Instructions to follow — Below are records. Find each line in them that holds the word "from" and copy it.

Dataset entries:
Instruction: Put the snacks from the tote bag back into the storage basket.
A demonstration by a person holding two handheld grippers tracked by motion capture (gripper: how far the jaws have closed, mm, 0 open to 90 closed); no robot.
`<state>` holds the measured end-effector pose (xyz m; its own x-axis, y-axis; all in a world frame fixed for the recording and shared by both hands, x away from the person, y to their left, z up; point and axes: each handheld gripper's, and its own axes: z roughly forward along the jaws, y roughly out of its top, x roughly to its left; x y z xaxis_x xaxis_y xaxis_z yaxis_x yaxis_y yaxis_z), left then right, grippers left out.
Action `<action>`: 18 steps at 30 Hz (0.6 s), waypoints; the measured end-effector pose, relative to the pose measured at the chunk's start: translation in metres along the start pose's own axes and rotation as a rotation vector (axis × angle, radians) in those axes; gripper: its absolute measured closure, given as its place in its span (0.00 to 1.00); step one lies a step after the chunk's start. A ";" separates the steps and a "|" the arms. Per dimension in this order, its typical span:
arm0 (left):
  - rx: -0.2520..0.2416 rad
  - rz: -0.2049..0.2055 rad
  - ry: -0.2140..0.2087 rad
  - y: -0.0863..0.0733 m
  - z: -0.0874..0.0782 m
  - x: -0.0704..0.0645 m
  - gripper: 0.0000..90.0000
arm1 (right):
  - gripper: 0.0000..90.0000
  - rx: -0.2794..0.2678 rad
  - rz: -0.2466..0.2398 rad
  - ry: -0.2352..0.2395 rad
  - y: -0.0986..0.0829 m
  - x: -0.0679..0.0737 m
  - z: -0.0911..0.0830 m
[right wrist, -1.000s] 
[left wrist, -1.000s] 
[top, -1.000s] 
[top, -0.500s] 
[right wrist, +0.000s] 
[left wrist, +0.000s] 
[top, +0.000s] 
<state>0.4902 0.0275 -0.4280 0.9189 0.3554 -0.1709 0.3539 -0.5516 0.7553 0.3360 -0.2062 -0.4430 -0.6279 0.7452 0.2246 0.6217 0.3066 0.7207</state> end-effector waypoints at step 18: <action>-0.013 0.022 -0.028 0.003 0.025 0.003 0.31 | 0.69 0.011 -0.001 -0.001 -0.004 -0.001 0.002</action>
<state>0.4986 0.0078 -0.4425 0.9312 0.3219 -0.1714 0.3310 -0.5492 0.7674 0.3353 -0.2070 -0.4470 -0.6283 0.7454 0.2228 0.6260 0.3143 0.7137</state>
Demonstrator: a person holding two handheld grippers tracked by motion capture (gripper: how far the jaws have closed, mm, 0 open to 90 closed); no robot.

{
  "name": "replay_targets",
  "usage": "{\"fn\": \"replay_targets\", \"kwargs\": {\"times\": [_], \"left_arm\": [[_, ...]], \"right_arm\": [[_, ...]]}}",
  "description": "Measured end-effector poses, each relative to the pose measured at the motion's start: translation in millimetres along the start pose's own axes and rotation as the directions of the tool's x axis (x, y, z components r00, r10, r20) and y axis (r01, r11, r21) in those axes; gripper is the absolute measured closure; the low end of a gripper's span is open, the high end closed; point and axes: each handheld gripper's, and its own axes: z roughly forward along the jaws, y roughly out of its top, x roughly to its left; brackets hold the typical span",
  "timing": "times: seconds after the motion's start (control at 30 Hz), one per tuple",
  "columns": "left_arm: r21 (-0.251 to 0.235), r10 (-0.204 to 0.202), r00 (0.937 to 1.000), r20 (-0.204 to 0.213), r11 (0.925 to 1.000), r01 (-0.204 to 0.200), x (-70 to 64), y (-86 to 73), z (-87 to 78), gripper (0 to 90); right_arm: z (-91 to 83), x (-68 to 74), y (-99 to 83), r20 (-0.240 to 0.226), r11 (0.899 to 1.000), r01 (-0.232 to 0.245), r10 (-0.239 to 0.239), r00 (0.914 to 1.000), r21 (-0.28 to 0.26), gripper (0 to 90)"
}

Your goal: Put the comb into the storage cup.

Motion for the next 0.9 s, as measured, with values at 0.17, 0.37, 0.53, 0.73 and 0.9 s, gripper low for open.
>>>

Solution to this task —
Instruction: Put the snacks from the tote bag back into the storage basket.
`<state>` holds the measured end-effector pose (xyz m; its own x-axis, y-axis; all in a world frame fixed for the recording and shared by both hands, x away from the person, y to their left, z up; point and axes: each handheld gripper's, and its own axes: z roughly forward along the jaws, y roughly out of its top, x roughly to its left; x y z xaxis_x xaxis_y xaxis_z yaxis_x yaxis_y yaxis_z), left then right, grippers left out.

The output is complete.